Action item: In the material below, the required lines run from the one containing "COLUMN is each" through the one containing "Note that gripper". Copy those lines exactly, ends included, and nothing else.

Given material:
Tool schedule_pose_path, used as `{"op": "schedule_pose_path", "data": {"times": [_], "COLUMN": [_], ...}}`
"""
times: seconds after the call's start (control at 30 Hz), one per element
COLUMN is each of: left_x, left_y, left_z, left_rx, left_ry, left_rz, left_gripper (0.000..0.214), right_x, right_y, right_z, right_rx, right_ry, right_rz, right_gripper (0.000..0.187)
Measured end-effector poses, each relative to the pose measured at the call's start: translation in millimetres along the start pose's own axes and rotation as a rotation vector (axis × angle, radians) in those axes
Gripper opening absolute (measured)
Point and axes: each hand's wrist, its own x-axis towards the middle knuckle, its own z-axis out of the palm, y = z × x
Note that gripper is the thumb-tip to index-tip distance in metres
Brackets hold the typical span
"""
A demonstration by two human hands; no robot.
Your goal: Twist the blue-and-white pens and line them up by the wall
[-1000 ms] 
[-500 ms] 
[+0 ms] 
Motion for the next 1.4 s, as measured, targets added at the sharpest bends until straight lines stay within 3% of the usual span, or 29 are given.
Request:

Result of this task:
COLUMN is each of: left_x, left_y, left_z, left_rx, left_ry, left_rz, left_gripper (0.000..0.214), right_x, right_y, right_z, right_rx, right_ry, right_rz, right_gripper (0.000..0.187)
Measured end-effector poses, each relative to the pose measured at the call's start: translation in millimetres along the start pose's own axes and rotation as a rotation vector (axis × angle, radians) in those axes
Gripper opening absolute (measured)
Point and axes: each hand's wrist, its own x-axis towards the middle knuckle, its own z-axis out of the palm, y = z × x
Note that gripper is the thumb-tip to index-tip distance in metres

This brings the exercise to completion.